Data extracted from a collection
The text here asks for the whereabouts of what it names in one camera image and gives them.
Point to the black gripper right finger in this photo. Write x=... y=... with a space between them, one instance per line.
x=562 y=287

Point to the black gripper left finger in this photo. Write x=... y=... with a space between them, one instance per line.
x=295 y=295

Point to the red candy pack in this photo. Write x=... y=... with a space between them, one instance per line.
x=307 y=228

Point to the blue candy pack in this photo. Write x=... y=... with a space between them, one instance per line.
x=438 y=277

• EXERCISE DESCRIPTION: Could you retype each record exactly as it appears?

• RESULT:
The text here asks for the whereabouts of what it names in one camera image and gives them.
Point to the black gripper right finger in this photo. Write x=... y=... with a space between them, one instance per line.
x=562 y=287

Point to the black gripper left finger in this photo. Write x=... y=... with a space between them, one instance per line.
x=295 y=295

Point to the red candy pack in this photo. Write x=... y=... with a space between them, one instance per line.
x=307 y=228

Point to the blue candy pack in this photo. Write x=... y=... with a space between them, one instance per line.
x=438 y=277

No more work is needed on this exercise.